Comm. Giacomo Barattia (1889 – 1975) lived in Villa Barattia and in the adjoining homonymous cottage. The buildings stand in Via Luigi Barattia,6, named after Giacomo’s son, who died prematurely. When still a boy, Giacomo Barattia worked at the Bosso paper-mill, spent two years in the U.S.A., came back home where he started working again at the paper-mill in a responsible position until he was twenty. Then he developed important projects on his own as a sales-man and paper wholesaler. From 1928 on, he became partner in a paper company, working also as an editor.
Great philantroper, in 1926, Giacomo Barattia, generously paid for the development of the water-main built in 1863. When in 1928 the municipality of Pedanéa (dissolved in 1948) was constituted, with Parella as its capital, Giacomo Barattia again paid for the building of the town-hall offices and of the schools (1937 -38) in front of the square that was later named after him. He also financed the enlargement of the street , now Via Bosso, and of a short part of Via Roma, thus creating the little square “dal bournél”. He provided money for the remake of the pavement of various streets: Via Bosso, Via Roma, Via Maggiore Presbitero and Via Luigi Barattia, where stone “tracks” or “lose” were included in some parts.
In 1942 Giacomo Barattia gifted the parish church with a new main altar and with a polychrome marble balustrade. For some years he supported the local football team. Appointed Cavaliere del Lavoro (Work Knight) in 1925, he became Commendatore Grand’ Ufficiale for all his contributions to Parella (1939).
Villa Barattia was built between the end of the 19th century and the beginning of the 20th century in a panoramic position. It is a two-storey house, with a basement and a turret with a jutting parapet and openings. The turret, placed angularly, defines an asymmetrical front made more relevant by the lateral main entrance and by the irregular sequence of two and three-arched windows. A fake rustication embellishes the ground level, while, on the plastered upper part, there are white ornaments in relief and white string-courses between floors.
Medieval influences show the experience of the designer of the villa, Count Engineer Architect Vittorio Tornielli (1870-1963). He applied the “restoration of the old” on various building sites in Canavese, on some Renaissance palaces and on the Casale Monferrato Cathedral. The iron works show an eclectic and Liberty taste. They are original and beautifully shaped, perfectly integrated with the environment and with the original cast-stone artefacts of the long balustrades and the small jutting terrace. They can also be seen in the various pieces of furniture placed in the big informal garden which boasts secular trees and rare essences
Barattia Cottage was built in 1923 – 25 as an annexe of the homonymous villa. According to some oral testimonies, the designer of the building was Engineer Giovanni Ferrando, who made important works in Turin, Borgofranco and Lessolo.
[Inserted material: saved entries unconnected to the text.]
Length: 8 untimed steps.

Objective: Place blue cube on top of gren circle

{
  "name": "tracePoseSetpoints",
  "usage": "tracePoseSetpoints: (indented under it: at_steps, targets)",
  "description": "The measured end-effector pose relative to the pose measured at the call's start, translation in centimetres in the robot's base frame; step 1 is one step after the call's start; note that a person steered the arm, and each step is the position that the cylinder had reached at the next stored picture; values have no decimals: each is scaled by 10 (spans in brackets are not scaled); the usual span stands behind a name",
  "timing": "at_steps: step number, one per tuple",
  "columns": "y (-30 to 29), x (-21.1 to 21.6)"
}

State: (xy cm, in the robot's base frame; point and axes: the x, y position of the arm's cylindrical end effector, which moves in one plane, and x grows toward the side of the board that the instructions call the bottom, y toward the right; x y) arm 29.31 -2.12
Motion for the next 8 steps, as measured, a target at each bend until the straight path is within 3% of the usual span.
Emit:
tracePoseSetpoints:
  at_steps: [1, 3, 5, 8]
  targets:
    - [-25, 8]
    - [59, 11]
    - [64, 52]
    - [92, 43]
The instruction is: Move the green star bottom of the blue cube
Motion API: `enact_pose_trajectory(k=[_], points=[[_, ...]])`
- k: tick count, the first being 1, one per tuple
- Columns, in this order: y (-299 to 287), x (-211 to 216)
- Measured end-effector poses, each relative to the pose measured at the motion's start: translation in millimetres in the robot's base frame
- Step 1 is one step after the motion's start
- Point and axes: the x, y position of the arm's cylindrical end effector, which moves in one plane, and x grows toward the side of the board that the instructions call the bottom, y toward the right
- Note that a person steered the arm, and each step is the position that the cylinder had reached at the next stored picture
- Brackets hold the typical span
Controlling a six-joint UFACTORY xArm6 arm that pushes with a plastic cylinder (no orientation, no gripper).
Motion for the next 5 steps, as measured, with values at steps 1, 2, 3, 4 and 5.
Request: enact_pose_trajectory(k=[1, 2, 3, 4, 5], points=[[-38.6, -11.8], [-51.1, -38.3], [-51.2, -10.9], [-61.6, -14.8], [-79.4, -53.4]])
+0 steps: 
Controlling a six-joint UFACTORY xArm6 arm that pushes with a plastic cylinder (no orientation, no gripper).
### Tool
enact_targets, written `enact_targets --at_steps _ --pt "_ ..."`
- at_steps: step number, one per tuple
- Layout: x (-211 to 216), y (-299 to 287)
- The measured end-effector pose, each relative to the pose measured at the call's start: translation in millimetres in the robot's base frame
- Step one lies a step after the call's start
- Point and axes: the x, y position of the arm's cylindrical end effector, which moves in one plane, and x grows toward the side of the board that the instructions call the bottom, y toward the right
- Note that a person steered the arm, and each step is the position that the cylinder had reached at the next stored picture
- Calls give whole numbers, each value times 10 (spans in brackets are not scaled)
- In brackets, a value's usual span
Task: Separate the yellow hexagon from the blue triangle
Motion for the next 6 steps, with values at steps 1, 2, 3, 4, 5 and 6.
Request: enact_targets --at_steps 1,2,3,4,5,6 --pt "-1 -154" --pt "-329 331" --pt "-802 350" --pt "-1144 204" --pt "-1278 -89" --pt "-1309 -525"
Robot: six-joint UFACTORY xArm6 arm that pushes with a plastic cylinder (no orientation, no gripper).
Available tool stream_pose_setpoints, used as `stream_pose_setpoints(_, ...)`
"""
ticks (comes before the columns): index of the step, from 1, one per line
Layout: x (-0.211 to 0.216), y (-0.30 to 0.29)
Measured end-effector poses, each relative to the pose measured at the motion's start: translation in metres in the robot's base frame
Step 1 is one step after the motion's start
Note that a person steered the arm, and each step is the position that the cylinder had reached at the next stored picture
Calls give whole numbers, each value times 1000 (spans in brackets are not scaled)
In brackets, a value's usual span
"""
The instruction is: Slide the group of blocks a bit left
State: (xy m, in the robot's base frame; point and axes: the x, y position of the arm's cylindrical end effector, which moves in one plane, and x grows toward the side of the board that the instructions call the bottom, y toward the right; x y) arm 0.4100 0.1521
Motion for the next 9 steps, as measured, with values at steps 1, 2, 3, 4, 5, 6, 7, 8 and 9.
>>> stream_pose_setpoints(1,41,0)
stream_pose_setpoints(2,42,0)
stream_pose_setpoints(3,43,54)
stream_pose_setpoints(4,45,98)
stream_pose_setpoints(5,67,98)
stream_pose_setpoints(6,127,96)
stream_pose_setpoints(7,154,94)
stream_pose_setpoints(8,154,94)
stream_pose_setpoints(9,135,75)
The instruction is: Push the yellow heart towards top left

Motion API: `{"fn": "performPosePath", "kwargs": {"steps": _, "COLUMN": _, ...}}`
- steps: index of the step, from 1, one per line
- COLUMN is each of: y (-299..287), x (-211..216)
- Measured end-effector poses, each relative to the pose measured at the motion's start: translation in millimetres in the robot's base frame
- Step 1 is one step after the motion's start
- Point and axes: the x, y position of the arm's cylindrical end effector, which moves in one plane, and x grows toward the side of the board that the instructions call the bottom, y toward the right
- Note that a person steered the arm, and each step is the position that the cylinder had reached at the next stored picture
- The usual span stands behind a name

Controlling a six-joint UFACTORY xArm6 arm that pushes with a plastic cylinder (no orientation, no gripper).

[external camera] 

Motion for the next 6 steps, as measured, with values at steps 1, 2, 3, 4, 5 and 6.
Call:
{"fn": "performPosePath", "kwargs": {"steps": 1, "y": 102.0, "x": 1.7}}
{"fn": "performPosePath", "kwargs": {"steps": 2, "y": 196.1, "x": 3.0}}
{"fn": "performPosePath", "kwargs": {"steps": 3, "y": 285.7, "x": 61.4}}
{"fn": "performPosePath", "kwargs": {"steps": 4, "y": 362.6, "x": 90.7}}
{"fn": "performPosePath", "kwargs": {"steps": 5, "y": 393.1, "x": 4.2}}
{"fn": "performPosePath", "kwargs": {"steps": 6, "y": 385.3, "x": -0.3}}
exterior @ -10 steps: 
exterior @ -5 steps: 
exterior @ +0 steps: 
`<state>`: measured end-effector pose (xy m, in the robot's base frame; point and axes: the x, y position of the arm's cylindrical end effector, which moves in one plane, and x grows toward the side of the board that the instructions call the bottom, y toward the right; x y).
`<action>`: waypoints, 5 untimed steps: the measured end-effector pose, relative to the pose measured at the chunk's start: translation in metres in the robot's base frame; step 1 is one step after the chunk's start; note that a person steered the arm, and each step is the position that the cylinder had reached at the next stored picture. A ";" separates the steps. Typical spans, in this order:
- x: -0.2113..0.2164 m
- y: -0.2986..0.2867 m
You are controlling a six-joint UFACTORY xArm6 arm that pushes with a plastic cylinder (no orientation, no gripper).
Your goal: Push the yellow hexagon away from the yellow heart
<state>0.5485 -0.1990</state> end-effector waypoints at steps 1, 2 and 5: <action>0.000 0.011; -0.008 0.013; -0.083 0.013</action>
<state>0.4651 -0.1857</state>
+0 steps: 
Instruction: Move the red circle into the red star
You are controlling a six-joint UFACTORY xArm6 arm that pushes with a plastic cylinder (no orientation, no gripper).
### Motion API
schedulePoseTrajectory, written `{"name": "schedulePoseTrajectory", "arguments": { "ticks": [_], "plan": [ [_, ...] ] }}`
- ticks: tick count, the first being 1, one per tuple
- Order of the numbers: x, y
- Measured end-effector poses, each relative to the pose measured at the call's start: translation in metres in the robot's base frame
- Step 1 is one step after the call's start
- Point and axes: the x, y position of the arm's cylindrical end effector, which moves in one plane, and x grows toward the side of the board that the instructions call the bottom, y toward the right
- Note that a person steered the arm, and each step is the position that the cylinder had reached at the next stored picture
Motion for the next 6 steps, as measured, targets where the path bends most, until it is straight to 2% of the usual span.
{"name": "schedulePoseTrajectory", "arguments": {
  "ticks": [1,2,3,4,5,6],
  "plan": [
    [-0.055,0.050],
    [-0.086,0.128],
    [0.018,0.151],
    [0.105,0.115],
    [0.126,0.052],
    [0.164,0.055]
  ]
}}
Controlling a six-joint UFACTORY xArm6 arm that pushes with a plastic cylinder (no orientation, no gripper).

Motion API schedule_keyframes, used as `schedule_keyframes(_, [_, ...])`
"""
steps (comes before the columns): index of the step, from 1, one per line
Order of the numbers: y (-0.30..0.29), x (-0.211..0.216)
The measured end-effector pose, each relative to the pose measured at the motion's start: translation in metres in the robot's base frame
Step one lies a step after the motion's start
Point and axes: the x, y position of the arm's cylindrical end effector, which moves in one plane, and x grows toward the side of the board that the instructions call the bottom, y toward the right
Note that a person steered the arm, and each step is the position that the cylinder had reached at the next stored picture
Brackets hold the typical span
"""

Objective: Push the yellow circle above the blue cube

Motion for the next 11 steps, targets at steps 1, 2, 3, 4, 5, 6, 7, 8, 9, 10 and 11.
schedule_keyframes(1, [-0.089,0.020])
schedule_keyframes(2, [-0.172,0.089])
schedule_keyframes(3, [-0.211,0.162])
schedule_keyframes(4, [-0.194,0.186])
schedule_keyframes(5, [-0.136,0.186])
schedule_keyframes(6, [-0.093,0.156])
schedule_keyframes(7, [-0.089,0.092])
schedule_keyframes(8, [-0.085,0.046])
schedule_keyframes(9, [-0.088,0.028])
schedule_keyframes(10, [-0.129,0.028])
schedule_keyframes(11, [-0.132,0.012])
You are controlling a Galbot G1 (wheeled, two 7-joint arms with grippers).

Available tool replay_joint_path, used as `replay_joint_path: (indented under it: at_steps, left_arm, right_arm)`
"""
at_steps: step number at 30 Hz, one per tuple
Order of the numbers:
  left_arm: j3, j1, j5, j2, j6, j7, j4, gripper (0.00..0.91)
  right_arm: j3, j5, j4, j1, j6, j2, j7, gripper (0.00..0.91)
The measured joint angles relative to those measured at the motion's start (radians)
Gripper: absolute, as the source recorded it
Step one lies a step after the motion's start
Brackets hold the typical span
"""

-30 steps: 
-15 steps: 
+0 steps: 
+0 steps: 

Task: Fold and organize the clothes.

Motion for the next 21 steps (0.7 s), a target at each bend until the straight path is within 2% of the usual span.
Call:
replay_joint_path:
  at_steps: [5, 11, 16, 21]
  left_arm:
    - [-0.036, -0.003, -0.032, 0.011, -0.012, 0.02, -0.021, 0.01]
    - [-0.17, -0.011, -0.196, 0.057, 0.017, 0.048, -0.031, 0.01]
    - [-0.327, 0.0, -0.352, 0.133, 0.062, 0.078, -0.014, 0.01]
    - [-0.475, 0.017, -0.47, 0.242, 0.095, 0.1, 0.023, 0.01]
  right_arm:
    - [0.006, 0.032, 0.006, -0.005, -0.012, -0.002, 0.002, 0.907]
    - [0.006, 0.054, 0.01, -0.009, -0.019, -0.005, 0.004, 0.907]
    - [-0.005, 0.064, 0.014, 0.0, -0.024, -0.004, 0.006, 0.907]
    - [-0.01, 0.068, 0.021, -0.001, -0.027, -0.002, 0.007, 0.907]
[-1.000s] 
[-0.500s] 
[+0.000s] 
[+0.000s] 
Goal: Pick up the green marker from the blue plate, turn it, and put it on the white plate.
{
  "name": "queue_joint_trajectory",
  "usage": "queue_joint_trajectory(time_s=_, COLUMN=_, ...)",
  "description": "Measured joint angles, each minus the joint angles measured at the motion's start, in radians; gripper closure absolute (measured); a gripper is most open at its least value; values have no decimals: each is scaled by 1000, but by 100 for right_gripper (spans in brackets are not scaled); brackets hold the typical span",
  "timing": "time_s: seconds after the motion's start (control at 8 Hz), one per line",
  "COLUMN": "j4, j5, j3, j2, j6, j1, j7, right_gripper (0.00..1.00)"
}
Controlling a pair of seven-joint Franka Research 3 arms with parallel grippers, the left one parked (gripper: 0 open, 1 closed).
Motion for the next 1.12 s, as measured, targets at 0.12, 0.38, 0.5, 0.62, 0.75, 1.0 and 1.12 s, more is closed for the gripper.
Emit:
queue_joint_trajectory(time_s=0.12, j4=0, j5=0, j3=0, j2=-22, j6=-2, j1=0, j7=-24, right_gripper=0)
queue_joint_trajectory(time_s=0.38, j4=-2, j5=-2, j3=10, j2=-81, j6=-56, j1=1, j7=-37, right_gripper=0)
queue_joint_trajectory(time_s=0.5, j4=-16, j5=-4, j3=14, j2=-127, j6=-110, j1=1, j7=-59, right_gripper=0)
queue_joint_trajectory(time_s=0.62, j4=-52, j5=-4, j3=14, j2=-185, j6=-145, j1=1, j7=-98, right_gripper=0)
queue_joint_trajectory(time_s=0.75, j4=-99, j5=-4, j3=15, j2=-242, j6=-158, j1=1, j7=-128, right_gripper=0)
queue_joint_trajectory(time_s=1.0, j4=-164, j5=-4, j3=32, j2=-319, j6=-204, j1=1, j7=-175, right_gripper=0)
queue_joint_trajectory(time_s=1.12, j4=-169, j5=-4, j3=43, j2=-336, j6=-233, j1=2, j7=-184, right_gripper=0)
The cottage is a unique example in Canavese for its unusual style and the peculiar use of the new experimental projects made by Joseph Maria of the Darmstadt Artists’ Group. The Wagnerschule principles of fusing art and life spread in Italy thanks to the 1902 Exhibition of Modern Decorative Art and to Architect Raimondo D’Aronco. The result is a rational architecture that keeps in mind the distribution of space and where different materials are used according to their function and following rigorous geometries without any trace of past styles.